Perjalanan dari infeksi HPV hingga
menjadi kanker serviks sebenarnya memakan waktu cukup lama, bisa
mencapai 10-20 tahun. Sayangnya, proses ini seringkali tidak dirasakan
para penderita. Pasalnya, proses infeksi HPV kemudian menjadi prakanker
sebagian besar berlangsung tanpa gejala.
Kanker Ovarium.
Gejalanya ditandai dengan perut terasa begah, kembung, tidak nyaman.
Tapi gejala ini tidak spesifik. Bahkan, kebanyakan justru tak merasakan
gejala apa-apa.
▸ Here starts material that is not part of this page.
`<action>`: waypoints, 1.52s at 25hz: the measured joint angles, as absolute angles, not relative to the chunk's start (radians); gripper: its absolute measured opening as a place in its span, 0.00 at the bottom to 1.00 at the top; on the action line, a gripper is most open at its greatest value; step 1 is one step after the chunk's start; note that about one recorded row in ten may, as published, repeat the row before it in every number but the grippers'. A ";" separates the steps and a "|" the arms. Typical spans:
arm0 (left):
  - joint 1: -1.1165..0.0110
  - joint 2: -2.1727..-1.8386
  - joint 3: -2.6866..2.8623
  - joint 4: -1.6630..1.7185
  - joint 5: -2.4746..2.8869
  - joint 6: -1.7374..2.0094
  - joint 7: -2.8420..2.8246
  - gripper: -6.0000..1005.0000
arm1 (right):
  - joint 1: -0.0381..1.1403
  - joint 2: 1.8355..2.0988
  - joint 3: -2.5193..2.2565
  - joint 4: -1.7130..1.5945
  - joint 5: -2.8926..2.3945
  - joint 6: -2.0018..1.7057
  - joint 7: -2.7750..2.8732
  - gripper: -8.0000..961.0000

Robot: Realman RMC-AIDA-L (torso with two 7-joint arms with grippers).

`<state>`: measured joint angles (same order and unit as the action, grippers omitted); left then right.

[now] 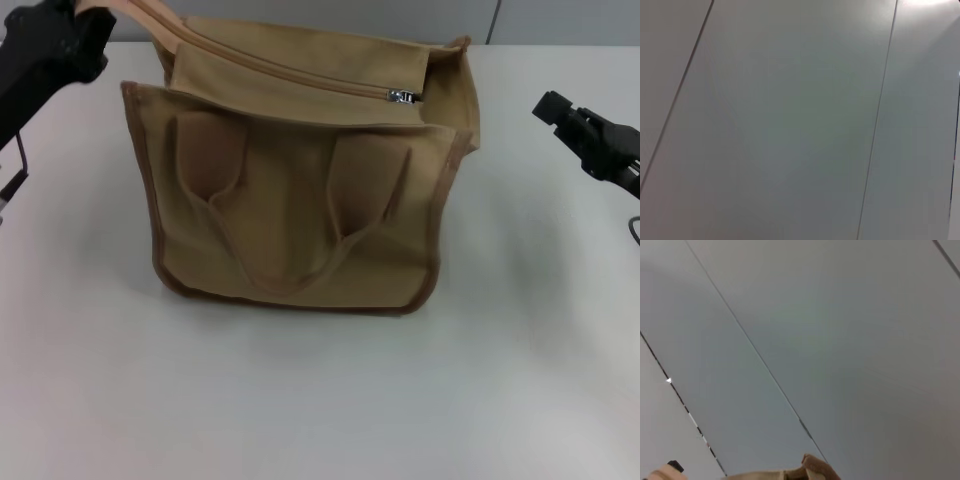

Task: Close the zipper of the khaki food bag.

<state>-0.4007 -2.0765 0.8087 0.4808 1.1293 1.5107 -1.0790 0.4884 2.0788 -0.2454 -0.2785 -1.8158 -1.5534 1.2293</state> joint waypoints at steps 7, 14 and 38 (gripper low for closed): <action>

Gejala selanjutnya perut membesar, terasa ada benjolan,
nyeri panggul, gangguan BAB (buang air besar) akibat penekanan pada
saluran pencernaan dan saluran kencing. Bahkan pada keadaan yang lebih
lanjut, dapat terjadi penimbunan cairan di rongga perut sampai mengalir
ke rongga dada, sehingga perut tampak sangat membuncit. “Terkadang
disertai sesak napas. Kalau sudah demikian, biasanya sudah terlambat
ditangani,” paparnya.
Untuk mendeteksi dini kanker ovarium, dr
yang pernah bertugas di RSU Pirngadi Medan ini mengatakan, kerap
terjadi keterlambatan deteksi akibat sulit mendeteksinya pada stadium
dini. “Karena lokasi ovarium berada di dalam rongga panggul, sehingga
tak terlihat dari luar. Biasanya kanker ditemukan lewat pemeriksaan
dalam. Bila ditemukan kista, maka akan
di-USG, apakah terdapat tanda-tanda kanker atau tidak,” bilangnya.
Kanker Endometrium.
Gejala awal kanker endometrium terdapat perdarahan, terutama pada pasca
menopause atau diluar masa haid. Juga bila haidnya sangat lama dan
banyak. “Karena dengan haid lama dan banyak, maka berarti endometriumnya
semakin menebal,” kata dia.
Untuk mendeteksi dini kanker endometrium, umumnya penderita lebih awal
melakukan pemeriksaan sehingga sebagian besar penyakit ini diketahui
pada stadium awal. Pemeriksaan USG dilakukan untuk melihat ketebalan
dinding edometrium. Selanjutnya dilakukan kuretase. “Cairannya akan
dibawa ke patologi untuk dilihat apakah kanker atau bukan,” tuturnya.
Sedangkan pengobatan dari tiga kanker
rahim tersebutnya, lewat operasi sederhana, besar, khusus. Seperti
halnya operasi lainnya, biaya yang dikeluarkan tidak murah. Kerumitan
operasi tergantung kepada tingkat stadium kanker. Ada juga dengan
radiasi atau kemeoterapi namun memiliki dampak yang beragam tergantung
kepada kondisi dan stamina penderita.
Kemoterapi merupakan cara pengobatan
kanker yang paling mahal karena memerlukan proses yang berulang untuk
menuntaskannya. Dan dampaknya juga cukup menyiksa si pasien sendiri.
Pengobatan alternatif adalah salah satu
yang dipilih penderita yang kondisi keuangannya kurang menunjang.
Pengobatan alternatif juga bermacam macam namun yang saat ini sedang
ramai adalah dengan herbal dan juga dengan meditasi. Back to nature
dianggap sangat membantu karena gejala kanker juga diyakini akibat
ketidakseimbangan alam dan kehidupan.